Nashville-based Landmark Realty Services is planning for Green Hills an approximately $17 million residential development that would rank among the city’s more distinct infill projects.
Currently being called Woodmont Hopkins (a final name is forthcoming) and to span 8.75 acres, the project would offer some characteristics of a courtyard development. However, 16 of its 28 free-standing single-family homes would address one of three streets: Graybar Lane, Hopkins Street and Woodmont Boulevard.
In contrast, most of the city’s similar residential developments undertaken since 2000 are located on smaller sites and offer a physical arrangement with no more than two streets (and often only one street) having homes facing them. The other borders of those developments (visualize, for example, Chesterfield Court, Fatherland Court, Gale Park, Germantown Court and West End Station) include — instead of public streets — alleys, train tracks, interstates, open land, private drives and adjacent buildings.

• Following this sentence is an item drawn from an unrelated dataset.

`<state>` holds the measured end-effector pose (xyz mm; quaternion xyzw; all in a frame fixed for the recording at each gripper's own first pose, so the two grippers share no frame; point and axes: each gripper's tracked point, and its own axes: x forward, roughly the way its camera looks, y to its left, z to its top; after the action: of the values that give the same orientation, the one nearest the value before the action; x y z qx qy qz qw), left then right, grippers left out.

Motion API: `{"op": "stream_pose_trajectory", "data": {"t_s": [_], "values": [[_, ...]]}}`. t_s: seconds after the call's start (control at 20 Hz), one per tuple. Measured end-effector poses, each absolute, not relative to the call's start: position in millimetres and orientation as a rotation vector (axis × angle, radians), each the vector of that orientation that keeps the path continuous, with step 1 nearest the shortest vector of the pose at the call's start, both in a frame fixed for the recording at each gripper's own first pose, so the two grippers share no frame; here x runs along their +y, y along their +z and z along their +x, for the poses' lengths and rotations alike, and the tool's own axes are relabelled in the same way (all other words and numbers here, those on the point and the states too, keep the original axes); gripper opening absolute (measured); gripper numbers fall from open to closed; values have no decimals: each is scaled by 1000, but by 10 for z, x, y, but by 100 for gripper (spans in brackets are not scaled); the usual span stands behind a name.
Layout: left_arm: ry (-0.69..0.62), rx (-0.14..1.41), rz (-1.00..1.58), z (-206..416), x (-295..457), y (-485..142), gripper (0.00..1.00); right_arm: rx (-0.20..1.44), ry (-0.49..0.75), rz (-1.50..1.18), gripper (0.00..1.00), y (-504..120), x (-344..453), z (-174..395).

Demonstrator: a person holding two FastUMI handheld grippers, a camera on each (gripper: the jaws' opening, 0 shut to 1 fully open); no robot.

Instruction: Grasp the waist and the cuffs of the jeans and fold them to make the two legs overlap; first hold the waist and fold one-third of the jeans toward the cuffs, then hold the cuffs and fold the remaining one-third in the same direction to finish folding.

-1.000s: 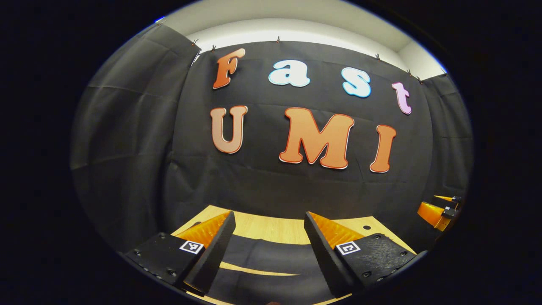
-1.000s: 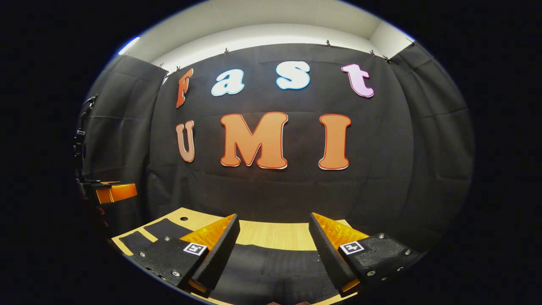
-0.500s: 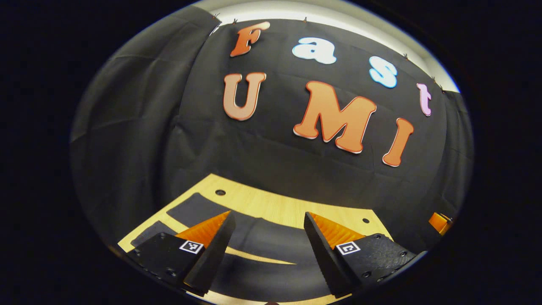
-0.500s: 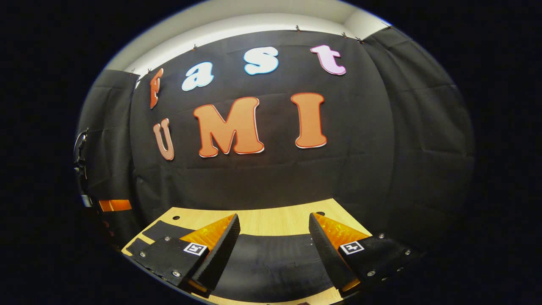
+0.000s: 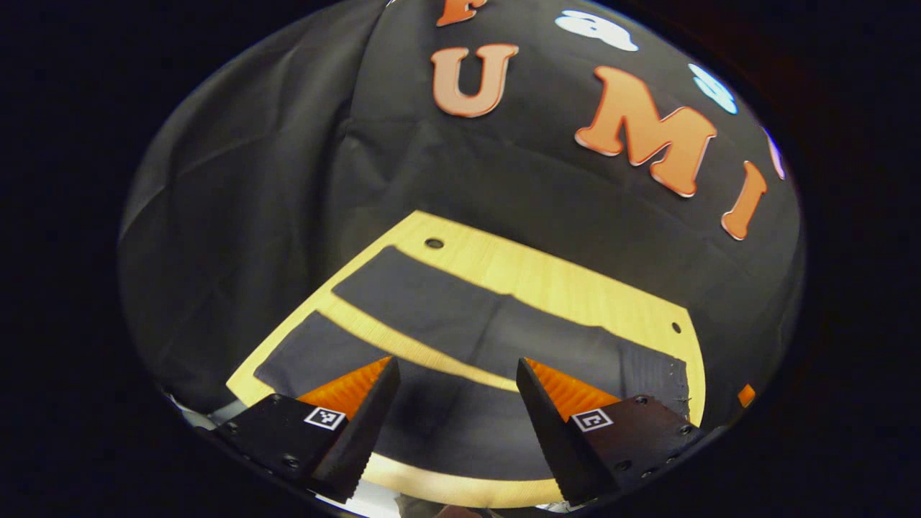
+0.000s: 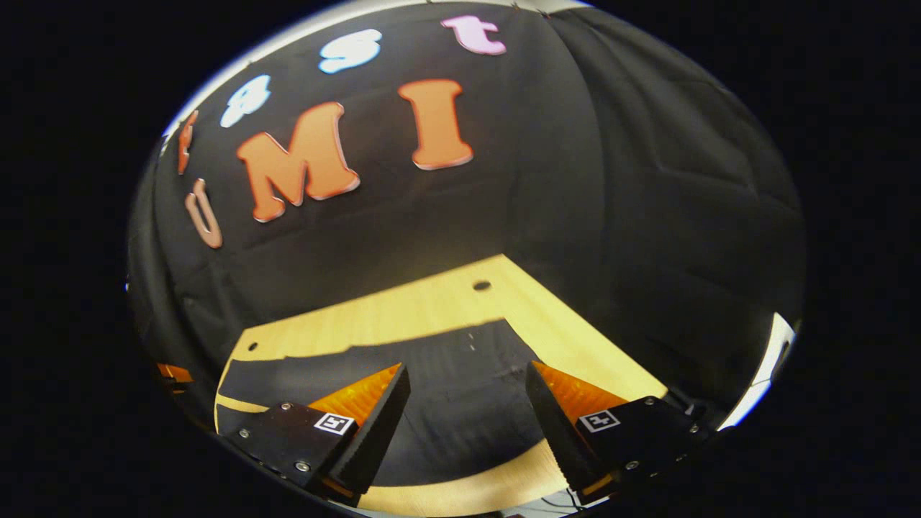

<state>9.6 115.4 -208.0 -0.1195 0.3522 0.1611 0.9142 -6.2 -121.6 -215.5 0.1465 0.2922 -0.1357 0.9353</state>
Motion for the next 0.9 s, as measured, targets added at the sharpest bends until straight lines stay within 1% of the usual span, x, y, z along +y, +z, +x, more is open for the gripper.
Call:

Landmark has enlisted Nashville-based planning and landscape architecture company Hawkins Partners to execute the site plan to allow for an effective functionality and public realm orientation, according to Steve Ezell, company president.
“The neighborhood has been very involved in the planning process,” he said. “We’ve been so pleased with the support so far as we arrive at a mutually acceptable project.”

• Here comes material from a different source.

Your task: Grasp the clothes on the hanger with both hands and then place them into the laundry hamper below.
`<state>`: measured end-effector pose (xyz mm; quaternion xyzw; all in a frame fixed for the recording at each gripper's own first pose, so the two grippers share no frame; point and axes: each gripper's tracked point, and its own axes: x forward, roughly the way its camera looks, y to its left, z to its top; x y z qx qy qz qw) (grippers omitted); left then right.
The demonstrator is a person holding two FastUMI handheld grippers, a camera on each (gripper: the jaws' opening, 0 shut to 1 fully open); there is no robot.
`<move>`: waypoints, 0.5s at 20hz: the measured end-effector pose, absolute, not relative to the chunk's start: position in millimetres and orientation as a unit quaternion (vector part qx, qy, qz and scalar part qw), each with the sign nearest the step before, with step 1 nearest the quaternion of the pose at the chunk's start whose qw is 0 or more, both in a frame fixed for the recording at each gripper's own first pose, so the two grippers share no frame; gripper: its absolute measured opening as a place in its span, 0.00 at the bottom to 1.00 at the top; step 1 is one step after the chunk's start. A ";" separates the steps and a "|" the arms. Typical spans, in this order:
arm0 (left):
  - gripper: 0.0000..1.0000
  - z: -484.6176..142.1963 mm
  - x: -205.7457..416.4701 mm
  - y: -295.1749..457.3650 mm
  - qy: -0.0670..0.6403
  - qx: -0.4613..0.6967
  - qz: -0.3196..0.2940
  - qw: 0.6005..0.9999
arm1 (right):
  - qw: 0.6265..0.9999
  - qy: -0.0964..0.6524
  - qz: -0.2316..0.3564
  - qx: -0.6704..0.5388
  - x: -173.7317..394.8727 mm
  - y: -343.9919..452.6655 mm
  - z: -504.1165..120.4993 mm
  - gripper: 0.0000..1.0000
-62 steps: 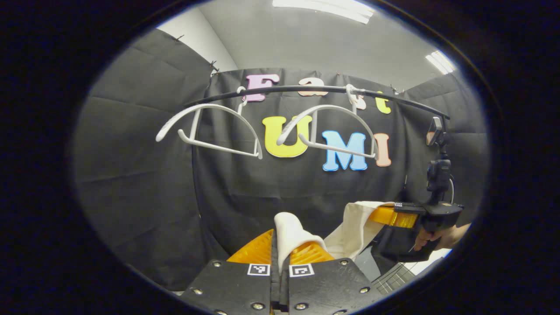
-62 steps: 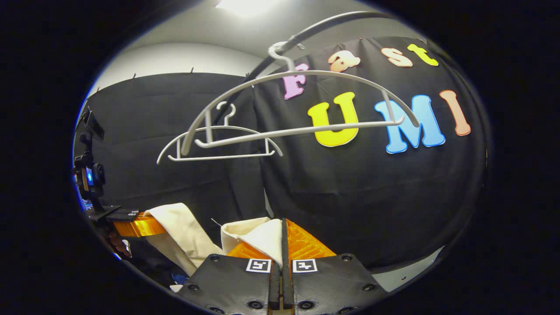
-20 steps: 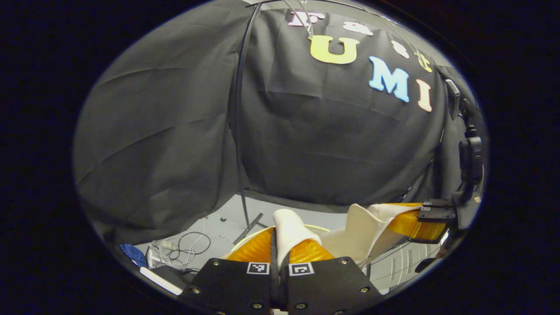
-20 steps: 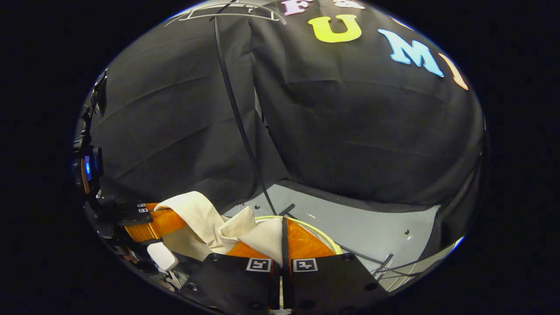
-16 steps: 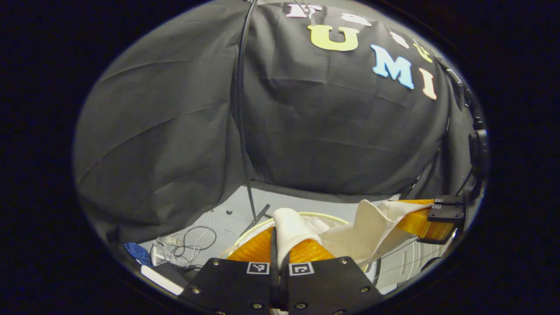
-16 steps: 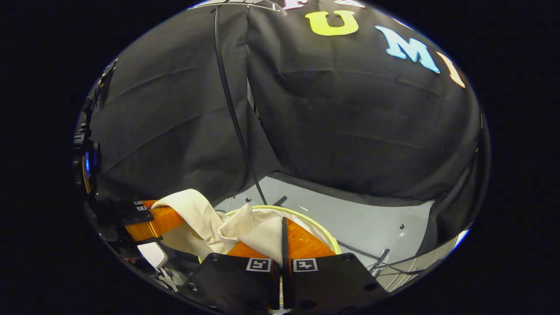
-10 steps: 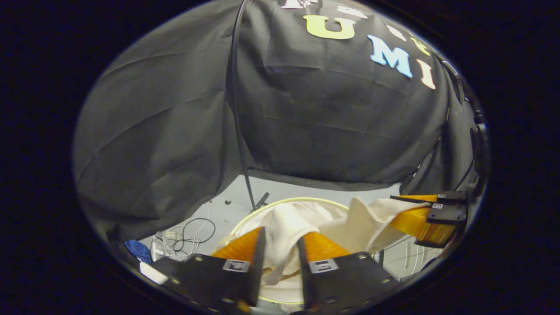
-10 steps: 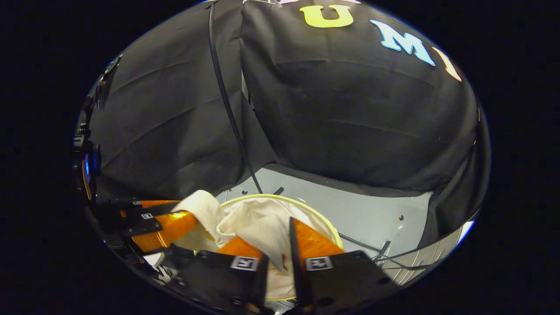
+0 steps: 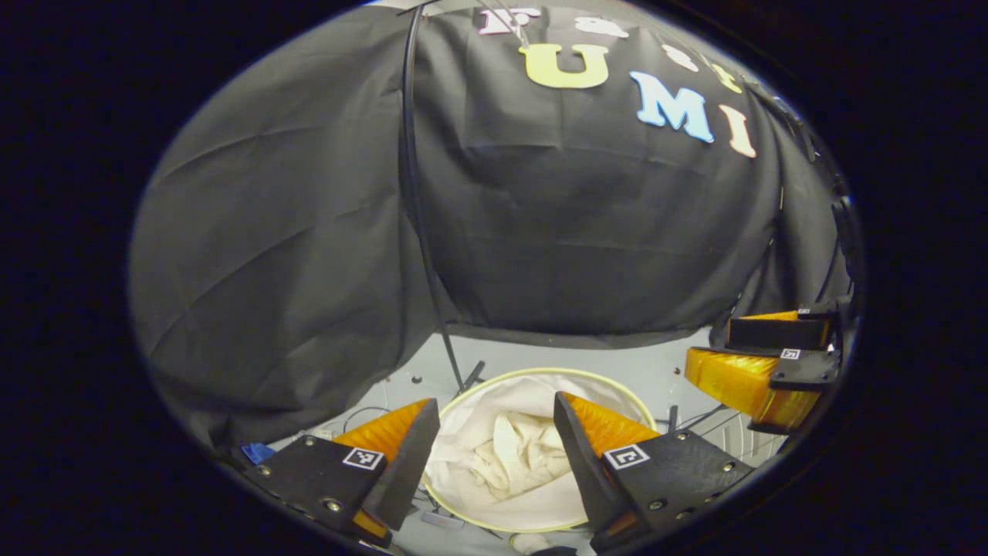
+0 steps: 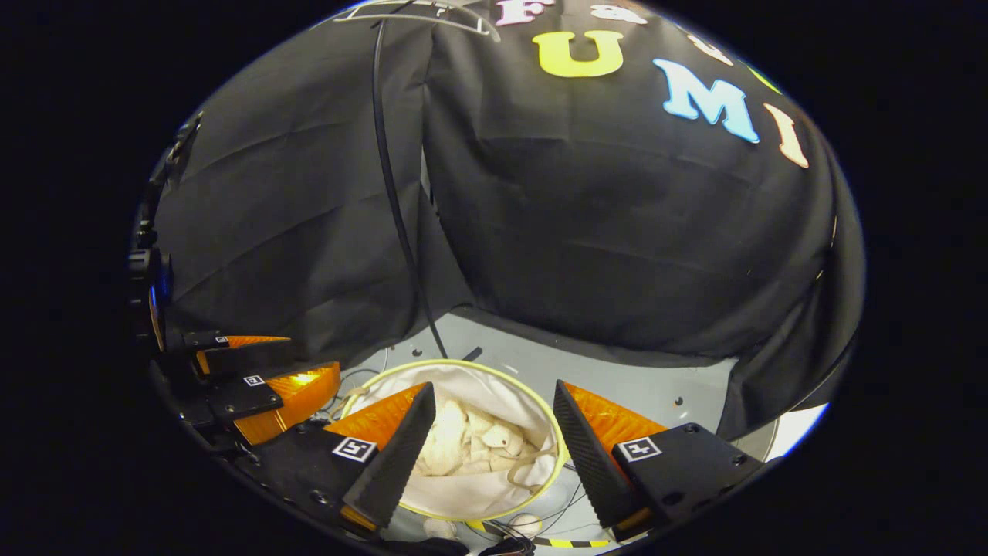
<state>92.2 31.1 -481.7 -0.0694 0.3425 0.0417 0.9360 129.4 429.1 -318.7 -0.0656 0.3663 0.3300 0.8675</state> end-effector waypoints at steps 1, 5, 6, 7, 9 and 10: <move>0.87 -462.4 94.0 31.8 0.330 -0.067 0.039 0.941 | 0.875 0.352 0.327 -0.060 133.4 425.4 -298.8 0.99; 0.87 -381.7 99.6 38.6 0.276 -0.059 0.042 0.958 | 0.898 0.298 0.320 -0.046 140.2 408.9 -236.6 0.97; 0.87 -358.8 104.4 37.8 0.256 -0.061 0.043 0.964 | 0.903 0.284 0.320 -0.047 138.7 402.3 -222.0 0.99; 0.87 -334.9 107.8 37.6 0.235 -0.061 0.045 0.969 | 0.907 0.270 0.320 -0.051 139.2 395.3 -207.5 0.99; 0.87 -291.3 108.6 38.6 0.203 -0.057 0.047 0.976 | 0.917 0.239 0.316 -0.053 140.9 376.1 -172.5 0.99; 0.87 -270.3 107.3 39.3 0.188 -0.057 0.049 0.979 | 0.922 0.223 0.312 -0.051 142.3 368.5 -156.1 0.97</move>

Landmark Realty — which has developed, among others, Arundel Court, Dorset Park and Moore’s Landing — will need various Metro approvals, with a Nov. 14 appearance before the Metro Planning Commission the next step in the process. The Metro Council will also need to OK the project.

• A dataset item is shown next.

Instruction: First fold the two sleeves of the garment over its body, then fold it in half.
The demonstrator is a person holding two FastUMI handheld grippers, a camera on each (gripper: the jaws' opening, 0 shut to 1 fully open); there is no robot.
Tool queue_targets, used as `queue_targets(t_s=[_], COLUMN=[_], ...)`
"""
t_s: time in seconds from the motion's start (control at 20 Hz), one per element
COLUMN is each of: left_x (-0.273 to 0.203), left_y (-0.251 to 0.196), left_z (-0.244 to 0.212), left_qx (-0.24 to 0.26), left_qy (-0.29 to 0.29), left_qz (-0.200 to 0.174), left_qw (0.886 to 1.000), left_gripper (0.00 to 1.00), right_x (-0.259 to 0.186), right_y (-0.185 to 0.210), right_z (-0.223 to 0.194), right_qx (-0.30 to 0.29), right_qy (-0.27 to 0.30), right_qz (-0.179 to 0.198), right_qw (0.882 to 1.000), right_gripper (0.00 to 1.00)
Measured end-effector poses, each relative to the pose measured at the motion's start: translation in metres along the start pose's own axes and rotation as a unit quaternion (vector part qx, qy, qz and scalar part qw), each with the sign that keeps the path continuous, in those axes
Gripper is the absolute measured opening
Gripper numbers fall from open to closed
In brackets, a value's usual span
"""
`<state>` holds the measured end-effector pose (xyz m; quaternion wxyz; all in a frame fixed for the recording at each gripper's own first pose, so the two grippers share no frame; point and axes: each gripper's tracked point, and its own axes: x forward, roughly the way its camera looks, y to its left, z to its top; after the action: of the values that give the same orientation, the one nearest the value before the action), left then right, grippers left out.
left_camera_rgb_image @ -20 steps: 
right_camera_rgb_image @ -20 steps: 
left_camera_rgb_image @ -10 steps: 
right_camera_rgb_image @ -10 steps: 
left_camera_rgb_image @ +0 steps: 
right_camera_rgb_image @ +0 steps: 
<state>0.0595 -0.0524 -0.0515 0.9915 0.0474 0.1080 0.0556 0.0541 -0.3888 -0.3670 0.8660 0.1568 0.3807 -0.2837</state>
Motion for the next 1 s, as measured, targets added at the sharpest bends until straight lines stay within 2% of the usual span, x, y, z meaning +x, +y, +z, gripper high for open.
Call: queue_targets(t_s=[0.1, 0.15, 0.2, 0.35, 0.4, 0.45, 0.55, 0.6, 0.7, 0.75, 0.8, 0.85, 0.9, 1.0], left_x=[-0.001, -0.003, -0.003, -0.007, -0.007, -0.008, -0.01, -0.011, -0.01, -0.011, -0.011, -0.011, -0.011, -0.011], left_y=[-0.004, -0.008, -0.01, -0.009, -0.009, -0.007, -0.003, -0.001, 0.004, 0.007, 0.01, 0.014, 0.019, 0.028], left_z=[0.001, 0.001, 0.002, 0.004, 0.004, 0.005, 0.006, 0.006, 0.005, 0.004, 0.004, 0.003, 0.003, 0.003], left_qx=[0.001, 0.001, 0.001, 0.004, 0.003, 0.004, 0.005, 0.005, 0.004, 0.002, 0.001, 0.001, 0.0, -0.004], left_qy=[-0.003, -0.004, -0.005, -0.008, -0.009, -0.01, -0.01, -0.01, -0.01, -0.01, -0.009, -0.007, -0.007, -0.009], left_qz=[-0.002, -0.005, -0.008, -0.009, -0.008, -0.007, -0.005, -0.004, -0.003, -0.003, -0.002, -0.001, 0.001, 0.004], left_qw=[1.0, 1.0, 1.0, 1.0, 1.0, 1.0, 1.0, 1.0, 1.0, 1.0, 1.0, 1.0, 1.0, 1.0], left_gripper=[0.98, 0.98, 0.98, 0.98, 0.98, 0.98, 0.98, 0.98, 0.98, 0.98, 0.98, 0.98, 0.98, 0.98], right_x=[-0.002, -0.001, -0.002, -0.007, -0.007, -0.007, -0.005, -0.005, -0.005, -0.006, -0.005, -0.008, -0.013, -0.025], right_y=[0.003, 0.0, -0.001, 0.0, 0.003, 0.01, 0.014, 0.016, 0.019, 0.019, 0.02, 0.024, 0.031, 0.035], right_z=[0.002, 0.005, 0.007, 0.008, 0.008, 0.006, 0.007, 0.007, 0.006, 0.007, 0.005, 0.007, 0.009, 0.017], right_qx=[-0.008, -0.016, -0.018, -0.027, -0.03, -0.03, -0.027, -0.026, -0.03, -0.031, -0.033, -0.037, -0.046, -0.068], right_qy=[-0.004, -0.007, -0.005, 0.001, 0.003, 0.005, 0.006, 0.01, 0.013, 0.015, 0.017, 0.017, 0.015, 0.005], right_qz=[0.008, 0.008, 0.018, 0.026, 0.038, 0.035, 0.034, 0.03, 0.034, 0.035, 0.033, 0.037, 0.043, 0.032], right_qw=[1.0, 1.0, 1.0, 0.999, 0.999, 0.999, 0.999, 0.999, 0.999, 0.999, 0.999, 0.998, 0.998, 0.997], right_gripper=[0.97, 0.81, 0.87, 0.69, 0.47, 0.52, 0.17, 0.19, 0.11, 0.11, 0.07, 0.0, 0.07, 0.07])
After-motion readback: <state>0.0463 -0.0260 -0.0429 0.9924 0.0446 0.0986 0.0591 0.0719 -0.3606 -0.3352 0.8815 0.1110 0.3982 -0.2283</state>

Five homes currently on the site would be demolished for Woodmont Hopkins. Each of the five is rental. If all goes well, Landmark could break ground in April.
With such strong home-to-street orientation, and with new sidewalks to be constructed along Graybar, Hopkins and Woodmont, Ezell is hopeful Metro will embrace the project.
“The first thing we did was contact Councilman Sean McGuire and the Metro Planning Department staff,” Ezell said. “Then we started meeting with the neighbors.”
Ezell said that the project will balance an appropriate people and building density (to maximize attractive street orientation) while still maintaining more than one-third of the site for common spaces managed by a homeowners association.
“So owners will have private spaces as well,” he said. “The setbacks are designed within the existing context of the site. And we have made great efforts to save the tree canopy and we will add a half mile of new sidewalks.”
Related to this, the homes will have garages places on their backsides and two private drives will allow for mail delivery, recycling and trash pickup to be conducted out of the public’s sight. Access will be via Graybar and Hopkins. Benham Street is not expected to extend from Graybar to Woodmont as part of the project.
Ezell said Woodmont Hopkins homes will range in size from 3,500 to 5,000 square feet. The company has yet to announce an architect.